PASSWORD ATTACKS

Password Protection
Passwords are undeniably a huge part of your online security. You'll find that almost every website that you visit that deals with online transactions, emailing, and shopping use passwords to verify you are who you say you are. This means that you not only need to choose a password that cannot easily be figured out, but you should also keep it safe and secure and not share it with anyone. Do not use the same password for all of your accounts and attempt to come up with a password that contains letters, numbers, and special characters.

Password Attacks

A 'Password Attack' is a general term that describes a variety of techniques used to steal passwords to accounts.

Brute-force.

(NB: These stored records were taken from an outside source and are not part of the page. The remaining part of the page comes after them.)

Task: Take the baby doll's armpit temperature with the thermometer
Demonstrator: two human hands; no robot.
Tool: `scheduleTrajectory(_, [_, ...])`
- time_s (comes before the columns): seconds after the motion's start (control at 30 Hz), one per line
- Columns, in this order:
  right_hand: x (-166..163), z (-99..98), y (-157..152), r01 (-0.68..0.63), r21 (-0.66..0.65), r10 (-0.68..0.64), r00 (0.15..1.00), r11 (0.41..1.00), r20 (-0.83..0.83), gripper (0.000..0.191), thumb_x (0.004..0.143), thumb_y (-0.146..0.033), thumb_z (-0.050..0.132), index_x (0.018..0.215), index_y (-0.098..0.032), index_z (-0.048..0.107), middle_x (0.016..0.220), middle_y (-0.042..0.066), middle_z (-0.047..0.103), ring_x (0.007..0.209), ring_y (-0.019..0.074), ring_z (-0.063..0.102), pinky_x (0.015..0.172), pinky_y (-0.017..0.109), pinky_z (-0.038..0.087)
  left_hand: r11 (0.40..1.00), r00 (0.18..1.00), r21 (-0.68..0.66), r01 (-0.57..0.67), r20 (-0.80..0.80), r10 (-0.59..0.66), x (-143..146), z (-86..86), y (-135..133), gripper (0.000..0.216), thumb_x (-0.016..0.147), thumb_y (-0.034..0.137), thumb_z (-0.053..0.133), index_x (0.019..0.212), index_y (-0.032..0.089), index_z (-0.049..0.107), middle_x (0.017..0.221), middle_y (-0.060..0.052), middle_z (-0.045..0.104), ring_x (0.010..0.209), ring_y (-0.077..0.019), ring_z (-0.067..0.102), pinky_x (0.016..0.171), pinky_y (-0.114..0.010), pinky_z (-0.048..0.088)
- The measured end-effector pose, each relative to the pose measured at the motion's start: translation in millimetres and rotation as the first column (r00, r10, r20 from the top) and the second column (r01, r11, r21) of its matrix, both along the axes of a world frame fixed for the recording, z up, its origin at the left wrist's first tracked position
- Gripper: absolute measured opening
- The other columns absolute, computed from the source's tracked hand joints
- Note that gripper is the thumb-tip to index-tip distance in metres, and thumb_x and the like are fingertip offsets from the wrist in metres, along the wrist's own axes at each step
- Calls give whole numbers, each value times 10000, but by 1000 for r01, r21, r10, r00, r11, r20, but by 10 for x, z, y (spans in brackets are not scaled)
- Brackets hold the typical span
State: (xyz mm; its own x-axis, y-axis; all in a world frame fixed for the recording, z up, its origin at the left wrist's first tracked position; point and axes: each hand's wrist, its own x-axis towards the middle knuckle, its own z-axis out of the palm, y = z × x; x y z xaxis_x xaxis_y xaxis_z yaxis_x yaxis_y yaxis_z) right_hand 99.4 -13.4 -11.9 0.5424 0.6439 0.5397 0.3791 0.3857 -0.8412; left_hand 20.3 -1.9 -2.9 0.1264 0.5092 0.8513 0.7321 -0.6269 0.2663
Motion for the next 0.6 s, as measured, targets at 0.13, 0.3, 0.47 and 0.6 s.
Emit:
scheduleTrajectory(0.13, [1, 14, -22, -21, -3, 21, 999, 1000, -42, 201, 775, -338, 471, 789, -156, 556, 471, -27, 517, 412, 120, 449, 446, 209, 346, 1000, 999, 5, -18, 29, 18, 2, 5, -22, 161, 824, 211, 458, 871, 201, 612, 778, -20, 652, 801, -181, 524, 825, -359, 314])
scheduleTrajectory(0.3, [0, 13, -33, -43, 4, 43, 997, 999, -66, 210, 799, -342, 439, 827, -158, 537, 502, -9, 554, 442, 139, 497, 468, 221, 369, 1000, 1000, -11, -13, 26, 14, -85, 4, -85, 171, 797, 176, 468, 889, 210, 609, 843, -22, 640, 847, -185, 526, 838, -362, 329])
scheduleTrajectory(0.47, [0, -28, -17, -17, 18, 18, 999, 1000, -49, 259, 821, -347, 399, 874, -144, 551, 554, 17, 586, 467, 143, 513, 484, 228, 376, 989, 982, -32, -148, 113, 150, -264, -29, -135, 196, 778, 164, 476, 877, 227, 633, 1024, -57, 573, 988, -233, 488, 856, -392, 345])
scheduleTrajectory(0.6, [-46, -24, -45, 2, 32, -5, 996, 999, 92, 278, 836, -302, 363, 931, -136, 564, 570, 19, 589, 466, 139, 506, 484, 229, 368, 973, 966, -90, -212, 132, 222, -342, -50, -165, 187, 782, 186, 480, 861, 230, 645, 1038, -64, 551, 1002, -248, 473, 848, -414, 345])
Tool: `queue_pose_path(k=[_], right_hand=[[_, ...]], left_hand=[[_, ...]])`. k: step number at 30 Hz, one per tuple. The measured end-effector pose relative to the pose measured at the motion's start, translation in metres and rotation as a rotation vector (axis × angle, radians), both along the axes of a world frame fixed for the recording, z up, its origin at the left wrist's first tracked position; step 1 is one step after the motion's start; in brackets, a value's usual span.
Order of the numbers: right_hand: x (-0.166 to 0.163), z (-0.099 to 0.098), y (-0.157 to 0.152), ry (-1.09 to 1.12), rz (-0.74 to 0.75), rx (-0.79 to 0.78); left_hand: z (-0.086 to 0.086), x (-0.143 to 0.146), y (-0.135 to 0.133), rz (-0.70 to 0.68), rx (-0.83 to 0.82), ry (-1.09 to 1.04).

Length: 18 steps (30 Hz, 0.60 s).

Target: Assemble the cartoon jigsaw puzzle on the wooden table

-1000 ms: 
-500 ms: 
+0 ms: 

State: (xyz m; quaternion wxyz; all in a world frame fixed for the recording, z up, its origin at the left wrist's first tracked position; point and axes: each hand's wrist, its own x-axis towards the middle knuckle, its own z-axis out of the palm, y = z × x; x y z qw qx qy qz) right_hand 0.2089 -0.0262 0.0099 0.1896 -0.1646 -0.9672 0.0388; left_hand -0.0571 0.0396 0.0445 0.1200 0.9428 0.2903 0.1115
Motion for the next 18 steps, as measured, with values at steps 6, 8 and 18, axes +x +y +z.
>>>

One of the most labor intensive and unsophisticated methods hackers use to steal passwords is to try to guess a password by repeatedly entering in new combinations of words and phrases compiled from a dictionary. This 'dictionary attack' can also be used to try to guess usernames as well, so developing difficult to guess usernames and passwords is increasingly vital to network security.

Packet sniffers. As discussed above, Packet Sniffers glean data electronically from a compromised network.

IP-spoofing. Similar to 'Honeypots', this attack involves the interception of data packets by a computer successfully pretending to be a trusted server/ resource.

Trojans. Trojans are actually invasive, as discussed above, and of these methods, are the most likely to be successful, especially if they install keyloggers.

Prevention
Automated testing (e.g., dictionary scanning), human behavior (e.g., lack of diversity in usernames and passwords), and other security flaws make it easier for password attackers to succeed. Unfortunately, there is no one single method to prevent against password attacks, though combining network traffic analysis along with the old stalwarts of email scanning, virus protection, firewalls and an educated work force can all together form a strong defense for any network.